## WHAT YOU SHOULD DO
What you return should be the lines from the one with "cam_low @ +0" through the one with "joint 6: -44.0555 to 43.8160" in the data below, reproduced exactly with both ends, and no pictures at all.

= = = = =

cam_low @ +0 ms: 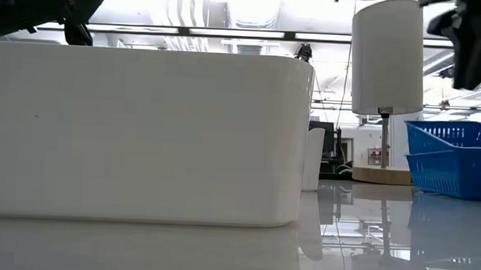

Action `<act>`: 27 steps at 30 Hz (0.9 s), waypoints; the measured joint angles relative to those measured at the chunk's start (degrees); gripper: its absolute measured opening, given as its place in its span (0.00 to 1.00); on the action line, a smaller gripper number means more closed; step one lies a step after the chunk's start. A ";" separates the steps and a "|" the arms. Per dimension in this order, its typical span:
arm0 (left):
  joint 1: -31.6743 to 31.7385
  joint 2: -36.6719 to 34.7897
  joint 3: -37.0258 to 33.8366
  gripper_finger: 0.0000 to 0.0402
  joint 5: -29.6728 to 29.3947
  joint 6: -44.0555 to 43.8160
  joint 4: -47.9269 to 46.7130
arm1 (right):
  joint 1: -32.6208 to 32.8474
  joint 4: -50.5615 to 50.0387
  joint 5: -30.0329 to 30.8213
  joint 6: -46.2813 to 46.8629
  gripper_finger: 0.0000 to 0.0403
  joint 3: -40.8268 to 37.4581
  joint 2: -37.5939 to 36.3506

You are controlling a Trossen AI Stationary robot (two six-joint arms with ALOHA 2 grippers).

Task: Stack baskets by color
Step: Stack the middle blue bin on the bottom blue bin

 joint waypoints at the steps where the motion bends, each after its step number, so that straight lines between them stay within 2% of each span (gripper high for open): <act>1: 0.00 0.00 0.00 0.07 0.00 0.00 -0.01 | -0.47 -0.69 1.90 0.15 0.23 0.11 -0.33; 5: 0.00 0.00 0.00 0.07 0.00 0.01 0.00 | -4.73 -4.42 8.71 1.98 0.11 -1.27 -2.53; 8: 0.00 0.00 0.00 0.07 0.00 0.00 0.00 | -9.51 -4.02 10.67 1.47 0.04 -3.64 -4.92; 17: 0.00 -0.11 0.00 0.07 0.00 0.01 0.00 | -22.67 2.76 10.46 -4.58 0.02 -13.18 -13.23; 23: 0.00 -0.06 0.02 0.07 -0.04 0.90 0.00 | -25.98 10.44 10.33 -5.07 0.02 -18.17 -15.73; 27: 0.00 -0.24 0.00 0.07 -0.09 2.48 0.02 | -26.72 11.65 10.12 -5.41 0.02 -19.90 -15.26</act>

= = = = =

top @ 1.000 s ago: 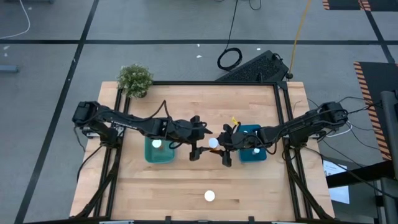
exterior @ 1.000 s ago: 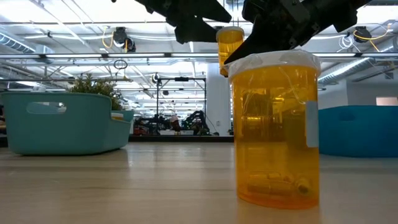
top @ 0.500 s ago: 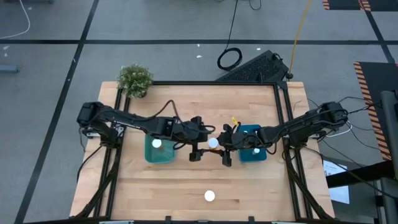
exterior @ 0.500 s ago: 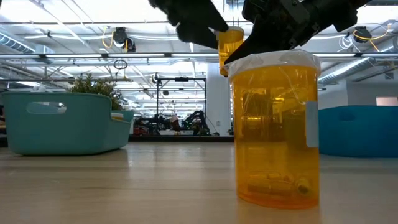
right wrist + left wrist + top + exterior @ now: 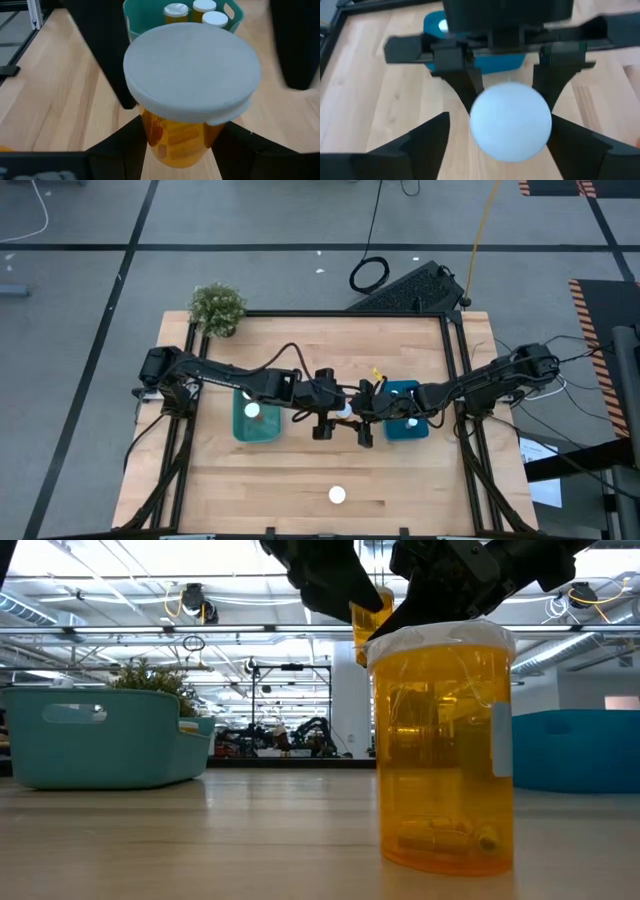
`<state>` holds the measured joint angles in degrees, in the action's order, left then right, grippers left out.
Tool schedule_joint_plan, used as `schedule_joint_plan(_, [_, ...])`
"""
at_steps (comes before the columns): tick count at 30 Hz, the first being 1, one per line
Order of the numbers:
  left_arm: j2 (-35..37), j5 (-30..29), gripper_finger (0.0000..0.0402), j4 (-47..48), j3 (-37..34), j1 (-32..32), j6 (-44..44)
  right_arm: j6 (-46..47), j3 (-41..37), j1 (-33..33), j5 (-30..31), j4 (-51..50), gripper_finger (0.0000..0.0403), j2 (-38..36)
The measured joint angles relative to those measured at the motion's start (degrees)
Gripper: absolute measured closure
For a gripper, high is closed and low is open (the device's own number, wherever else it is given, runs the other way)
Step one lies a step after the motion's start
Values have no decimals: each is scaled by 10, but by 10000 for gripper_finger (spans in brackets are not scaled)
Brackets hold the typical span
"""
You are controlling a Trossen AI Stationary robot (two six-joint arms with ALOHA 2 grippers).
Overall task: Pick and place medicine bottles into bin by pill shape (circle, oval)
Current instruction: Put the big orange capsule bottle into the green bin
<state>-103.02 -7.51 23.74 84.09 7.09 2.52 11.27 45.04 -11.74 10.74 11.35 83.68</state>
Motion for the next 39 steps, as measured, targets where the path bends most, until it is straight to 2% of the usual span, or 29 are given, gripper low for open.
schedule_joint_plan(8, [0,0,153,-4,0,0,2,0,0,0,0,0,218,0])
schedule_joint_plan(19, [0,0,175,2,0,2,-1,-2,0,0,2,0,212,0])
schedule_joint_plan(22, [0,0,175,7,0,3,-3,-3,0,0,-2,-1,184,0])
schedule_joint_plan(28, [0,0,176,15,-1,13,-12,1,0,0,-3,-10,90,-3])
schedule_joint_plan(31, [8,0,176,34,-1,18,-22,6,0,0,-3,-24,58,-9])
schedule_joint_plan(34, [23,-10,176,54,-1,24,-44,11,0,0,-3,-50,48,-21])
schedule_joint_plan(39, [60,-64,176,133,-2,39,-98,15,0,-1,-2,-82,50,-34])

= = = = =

## SOLUTION FOR THIS PROBLEM
cam_low @ +0 ms: 

Action `<act>`: 27 steps at 30 Hz (0.9 s), waypoints; the measured joint angles relative to those measured at the chunk's start (degrees); gripper: its absolute measured opening, given as its place in its span (0.00 to 1.00); on the action line, a smaller gripper number means more closed; step one lies a step after the chunk's start. A ";" separates the steps and a "|" the arms. Per dimension in this order, its typical span:
arm0 (left):
  joint 1: -31.6743 to 31.7385
  joint 2: -36.6719 to 34.7897
  joint 3: -37.0258 to 33.8366
  gripper_finger: 0.0000 to 0.0402
  joint 5: -29.6728 to 29.3947
  joint 6: -44.0555 to 43.8160

There is no more to this answer.